The war of words escalated quickly. Sensing Warnock was looking for a repeat, Megson came back in.
‘The authorities have to do the right thing. Otherwise, they reward cheating,” he criticized.
“Sheffield United didn’t cause that, one person did. The things that happened both on the field and on the line were embarrassing and have no place in football. The FA should punish them severely.
“People were told to go down, to leave, and the referee was told to dismiss them knowing that it would mean the game couldn’t continue. It was very difficult to keep your temper.
By the next morning, Warnock had taken a step back. Belatedly recognizing that West Brom should take the three points, he included Suffo and Santos on the transfer list.
However, by flatly denying Megson’s cheating accusations, he launched another broadside.
“I totally deny it and it is shameful that it was even said,” he said. “I can say 100 percent that I didn’t tell my players to stand down. I wasn’t trying to cancel the game.
‘The way everything has turned out so far, you would think I was guilty of committing more crimes than Bin Laden. Anyone who knows Gary Megson knows that he is one of the biggest complainers out there. The way he performs on the bench is sometimes an absolute disgrace.”
West Brom’s Dobie struggles to try and win the ball back from Sheffield United’s Robert Page
Blades captain Keith Curle argues with West Brom’s McInnes
While Megson’s team received the three points after the Football League fixture, he did not lay Warnock’s head on a plate.
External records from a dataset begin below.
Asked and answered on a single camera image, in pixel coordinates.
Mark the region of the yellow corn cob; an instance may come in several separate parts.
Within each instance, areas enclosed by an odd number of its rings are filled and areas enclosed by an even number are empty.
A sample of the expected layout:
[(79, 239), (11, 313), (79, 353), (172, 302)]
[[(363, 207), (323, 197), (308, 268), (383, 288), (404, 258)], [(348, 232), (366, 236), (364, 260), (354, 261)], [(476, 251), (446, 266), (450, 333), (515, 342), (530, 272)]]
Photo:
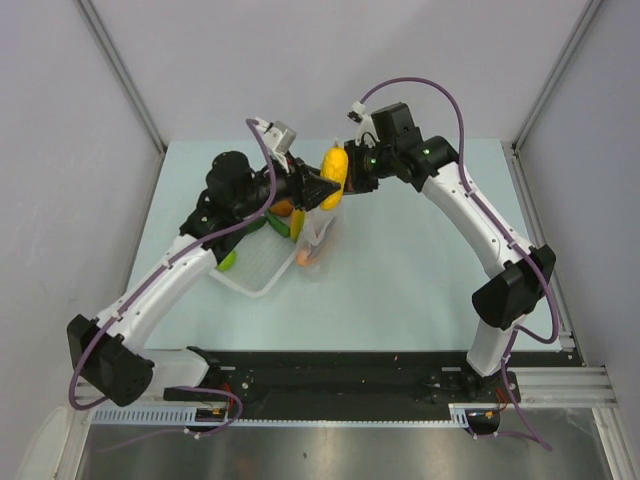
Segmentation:
[(344, 185), (348, 173), (349, 159), (346, 151), (339, 147), (331, 147), (324, 156), (321, 166), (321, 176), (327, 180), (339, 183), (339, 189), (327, 197), (320, 205), (324, 211), (336, 208), (343, 196)]

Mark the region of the yellow green mango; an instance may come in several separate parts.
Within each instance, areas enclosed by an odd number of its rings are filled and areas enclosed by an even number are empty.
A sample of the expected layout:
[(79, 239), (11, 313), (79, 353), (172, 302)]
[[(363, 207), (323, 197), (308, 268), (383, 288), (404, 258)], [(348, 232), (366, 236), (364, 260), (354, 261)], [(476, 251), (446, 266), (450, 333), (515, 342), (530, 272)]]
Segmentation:
[(305, 221), (305, 212), (303, 210), (294, 209), (290, 216), (290, 239), (293, 242), (297, 242), (298, 238), (303, 230)]

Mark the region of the clear zip top bag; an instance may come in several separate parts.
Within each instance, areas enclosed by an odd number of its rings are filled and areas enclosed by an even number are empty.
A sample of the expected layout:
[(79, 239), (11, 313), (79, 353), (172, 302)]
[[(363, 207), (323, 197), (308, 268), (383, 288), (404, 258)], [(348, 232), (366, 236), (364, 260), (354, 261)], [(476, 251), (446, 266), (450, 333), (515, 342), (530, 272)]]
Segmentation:
[[(337, 224), (336, 224), (336, 230), (334, 232), (335, 243), (332, 248), (333, 250), (334, 246), (337, 243), (337, 237), (339, 236), (338, 232), (340, 231), (340, 228), (341, 228), (342, 210), (343, 210), (342, 205), (338, 205), (336, 208), (330, 211), (324, 211), (320, 208), (310, 211), (305, 217), (303, 230), (297, 241), (296, 254), (304, 239), (309, 240), (313, 244), (317, 244), (319, 240), (322, 238), (323, 230), (326, 227), (326, 225), (332, 219), (336, 219)], [(332, 250), (328, 258), (323, 260), (319, 265), (311, 268), (300, 267), (295, 262), (296, 266), (300, 269), (302, 276), (310, 282), (314, 282), (314, 283), (319, 282), (327, 274), (330, 260), (332, 257)]]

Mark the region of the green chili pepper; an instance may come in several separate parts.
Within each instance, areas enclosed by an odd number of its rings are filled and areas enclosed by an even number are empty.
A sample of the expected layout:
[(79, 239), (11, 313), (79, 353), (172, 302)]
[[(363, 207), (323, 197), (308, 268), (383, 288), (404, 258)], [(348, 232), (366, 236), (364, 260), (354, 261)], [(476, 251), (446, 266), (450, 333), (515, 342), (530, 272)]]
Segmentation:
[(271, 228), (283, 238), (290, 237), (290, 227), (284, 223), (278, 216), (272, 214), (270, 211), (266, 212), (266, 219)]

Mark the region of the orange red papaya slice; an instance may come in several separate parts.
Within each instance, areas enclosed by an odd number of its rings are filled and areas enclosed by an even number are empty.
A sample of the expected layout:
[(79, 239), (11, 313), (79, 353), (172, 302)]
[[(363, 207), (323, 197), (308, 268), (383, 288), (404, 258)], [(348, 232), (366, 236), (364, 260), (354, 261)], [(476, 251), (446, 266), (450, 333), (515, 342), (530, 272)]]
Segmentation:
[(311, 268), (319, 265), (330, 256), (335, 243), (336, 219), (332, 219), (324, 228), (322, 238), (317, 244), (304, 239), (297, 251), (295, 262), (303, 268)]

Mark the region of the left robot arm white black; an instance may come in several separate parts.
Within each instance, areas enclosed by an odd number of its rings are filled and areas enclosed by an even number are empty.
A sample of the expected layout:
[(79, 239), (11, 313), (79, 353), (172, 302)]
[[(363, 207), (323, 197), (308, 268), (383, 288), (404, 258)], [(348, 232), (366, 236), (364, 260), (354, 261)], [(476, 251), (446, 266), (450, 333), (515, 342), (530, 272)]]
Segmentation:
[(317, 169), (291, 155), (283, 163), (269, 159), (259, 171), (241, 152), (216, 156), (195, 209), (157, 265), (100, 314), (78, 314), (67, 325), (73, 366), (70, 405), (76, 410), (92, 407), (76, 398), (80, 379), (118, 406), (137, 400), (150, 385), (154, 368), (140, 352), (176, 301), (226, 260), (272, 205), (288, 201), (310, 211), (341, 189), (341, 179), (330, 168)]

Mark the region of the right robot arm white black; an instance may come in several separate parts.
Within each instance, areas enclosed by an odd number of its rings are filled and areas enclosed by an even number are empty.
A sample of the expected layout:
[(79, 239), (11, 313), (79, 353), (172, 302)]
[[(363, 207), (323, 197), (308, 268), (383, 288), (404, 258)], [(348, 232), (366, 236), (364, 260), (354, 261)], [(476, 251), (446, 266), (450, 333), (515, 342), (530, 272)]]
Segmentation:
[(357, 125), (345, 143), (349, 159), (344, 191), (364, 194), (395, 177), (411, 185), (452, 222), (478, 257), (487, 282), (471, 297), (479, 324), (461, 376), (463, 393), (484, 401), (497, 389), (495, 374), (510, 340), (544, 296), (556, 256), (518, 235), (467, 177), (459, 154), (442, 136), (424, 138), (407, 104), (366, 113), (356, 102), (348, 113)]
The Sheffield United manager was fined £300 by the FA for inappropriate conduct towards the fourth official, but he was cleared of deliberately engineering the abandonment. His club was fined £10,000.
In fact, Brown missed the rest of the season, with Ullathorne sidelined for a month. Johnson, who accused Santos of trying to end his career, returned to the Albion team three weeks later.
Neither Santos nor Suffo, both of whom were suspended for six games, played for United again. Suffo soon joined Numancia and Santos moved to Grimsby in the summer.
By then Albion had enjoyed the last laugh – finishing second to earn automatic promotion, with United stuck in 13th place.
Warnock, naturally, had the last word. “I thought in this country people are innocent until proven guilty,” he said.